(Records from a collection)
▬▬▬
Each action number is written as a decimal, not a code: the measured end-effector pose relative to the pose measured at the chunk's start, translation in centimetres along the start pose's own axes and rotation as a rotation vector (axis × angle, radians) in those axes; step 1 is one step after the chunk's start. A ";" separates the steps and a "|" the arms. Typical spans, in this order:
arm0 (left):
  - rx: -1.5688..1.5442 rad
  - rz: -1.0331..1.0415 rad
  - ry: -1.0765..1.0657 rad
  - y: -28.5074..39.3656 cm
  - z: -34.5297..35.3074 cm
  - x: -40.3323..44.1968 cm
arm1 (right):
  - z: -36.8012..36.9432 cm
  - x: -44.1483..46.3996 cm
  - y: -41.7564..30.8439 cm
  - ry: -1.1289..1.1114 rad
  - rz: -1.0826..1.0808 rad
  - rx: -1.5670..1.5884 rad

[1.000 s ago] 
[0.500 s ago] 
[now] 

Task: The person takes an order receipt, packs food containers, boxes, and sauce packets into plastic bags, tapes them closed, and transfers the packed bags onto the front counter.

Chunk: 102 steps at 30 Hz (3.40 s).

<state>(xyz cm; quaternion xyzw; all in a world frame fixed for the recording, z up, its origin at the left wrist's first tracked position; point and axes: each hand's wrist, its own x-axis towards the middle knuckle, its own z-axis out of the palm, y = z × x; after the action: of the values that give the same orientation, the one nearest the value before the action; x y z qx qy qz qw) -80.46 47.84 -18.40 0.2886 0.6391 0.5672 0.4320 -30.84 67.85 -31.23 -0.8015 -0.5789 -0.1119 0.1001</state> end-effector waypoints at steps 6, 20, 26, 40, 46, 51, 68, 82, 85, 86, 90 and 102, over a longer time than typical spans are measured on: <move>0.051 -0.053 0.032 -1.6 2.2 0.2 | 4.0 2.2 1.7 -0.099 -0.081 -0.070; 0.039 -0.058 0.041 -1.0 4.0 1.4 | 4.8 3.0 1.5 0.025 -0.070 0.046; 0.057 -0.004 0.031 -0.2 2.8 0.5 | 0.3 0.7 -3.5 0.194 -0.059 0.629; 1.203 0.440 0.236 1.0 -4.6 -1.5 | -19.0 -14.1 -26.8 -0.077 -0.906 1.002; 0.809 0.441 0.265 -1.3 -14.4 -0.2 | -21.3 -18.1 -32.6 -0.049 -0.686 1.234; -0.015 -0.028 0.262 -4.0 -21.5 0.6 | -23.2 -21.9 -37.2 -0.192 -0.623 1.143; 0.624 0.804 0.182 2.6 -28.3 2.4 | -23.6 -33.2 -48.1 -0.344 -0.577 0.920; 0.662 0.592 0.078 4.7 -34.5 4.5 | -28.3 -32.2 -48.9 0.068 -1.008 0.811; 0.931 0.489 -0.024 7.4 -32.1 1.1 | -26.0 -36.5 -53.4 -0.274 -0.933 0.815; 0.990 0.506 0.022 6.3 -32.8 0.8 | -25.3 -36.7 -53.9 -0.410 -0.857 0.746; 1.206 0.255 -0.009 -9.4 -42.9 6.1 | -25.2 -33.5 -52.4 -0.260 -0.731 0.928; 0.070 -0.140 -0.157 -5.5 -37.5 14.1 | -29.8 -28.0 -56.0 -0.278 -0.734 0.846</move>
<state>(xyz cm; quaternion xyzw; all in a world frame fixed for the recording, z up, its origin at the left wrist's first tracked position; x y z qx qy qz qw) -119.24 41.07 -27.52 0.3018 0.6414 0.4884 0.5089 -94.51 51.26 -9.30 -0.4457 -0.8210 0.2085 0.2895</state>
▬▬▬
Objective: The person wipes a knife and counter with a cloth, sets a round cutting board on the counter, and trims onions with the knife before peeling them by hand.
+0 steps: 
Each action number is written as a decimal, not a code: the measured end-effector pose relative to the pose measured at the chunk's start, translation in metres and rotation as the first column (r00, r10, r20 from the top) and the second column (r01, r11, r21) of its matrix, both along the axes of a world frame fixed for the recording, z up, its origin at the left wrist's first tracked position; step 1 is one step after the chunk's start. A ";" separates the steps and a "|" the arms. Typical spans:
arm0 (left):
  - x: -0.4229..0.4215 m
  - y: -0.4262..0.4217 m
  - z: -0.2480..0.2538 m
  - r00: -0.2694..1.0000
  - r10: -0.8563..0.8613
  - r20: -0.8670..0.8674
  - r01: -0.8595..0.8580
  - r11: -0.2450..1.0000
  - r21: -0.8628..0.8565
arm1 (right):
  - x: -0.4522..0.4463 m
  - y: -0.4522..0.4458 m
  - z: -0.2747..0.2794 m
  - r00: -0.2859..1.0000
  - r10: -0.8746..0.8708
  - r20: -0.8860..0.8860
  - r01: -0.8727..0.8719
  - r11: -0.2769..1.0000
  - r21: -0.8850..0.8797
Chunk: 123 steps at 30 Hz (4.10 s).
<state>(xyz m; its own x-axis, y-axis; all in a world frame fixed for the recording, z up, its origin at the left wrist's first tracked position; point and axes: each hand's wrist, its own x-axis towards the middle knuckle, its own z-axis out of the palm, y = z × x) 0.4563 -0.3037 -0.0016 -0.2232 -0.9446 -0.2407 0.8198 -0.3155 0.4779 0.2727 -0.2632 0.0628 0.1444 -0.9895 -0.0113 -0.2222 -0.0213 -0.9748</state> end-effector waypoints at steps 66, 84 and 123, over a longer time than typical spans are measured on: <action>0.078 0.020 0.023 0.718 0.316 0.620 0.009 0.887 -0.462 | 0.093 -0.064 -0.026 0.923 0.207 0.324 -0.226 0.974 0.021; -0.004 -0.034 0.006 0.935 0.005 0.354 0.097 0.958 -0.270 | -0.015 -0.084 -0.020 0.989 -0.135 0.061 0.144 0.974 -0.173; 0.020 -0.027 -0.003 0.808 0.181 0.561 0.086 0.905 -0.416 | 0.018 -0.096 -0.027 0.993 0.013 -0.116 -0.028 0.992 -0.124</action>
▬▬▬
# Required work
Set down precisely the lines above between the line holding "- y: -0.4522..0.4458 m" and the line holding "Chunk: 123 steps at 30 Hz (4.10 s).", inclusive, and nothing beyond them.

# Exercise answer
  - y: -0.4522..0.4458 m
  - z: -0.2747..0.2794 m
  - r00: -0.2859..1.0000
  - r10: -0.8746..0.8708
  - r20: -0.8860..0.8860
  - r01: -0.8727..0.8719
  - r11: -0.2769..1.0000
  - r21: -0.8850..0.8797
Chunk: 123 steps at 30 Hz (4.10 s).

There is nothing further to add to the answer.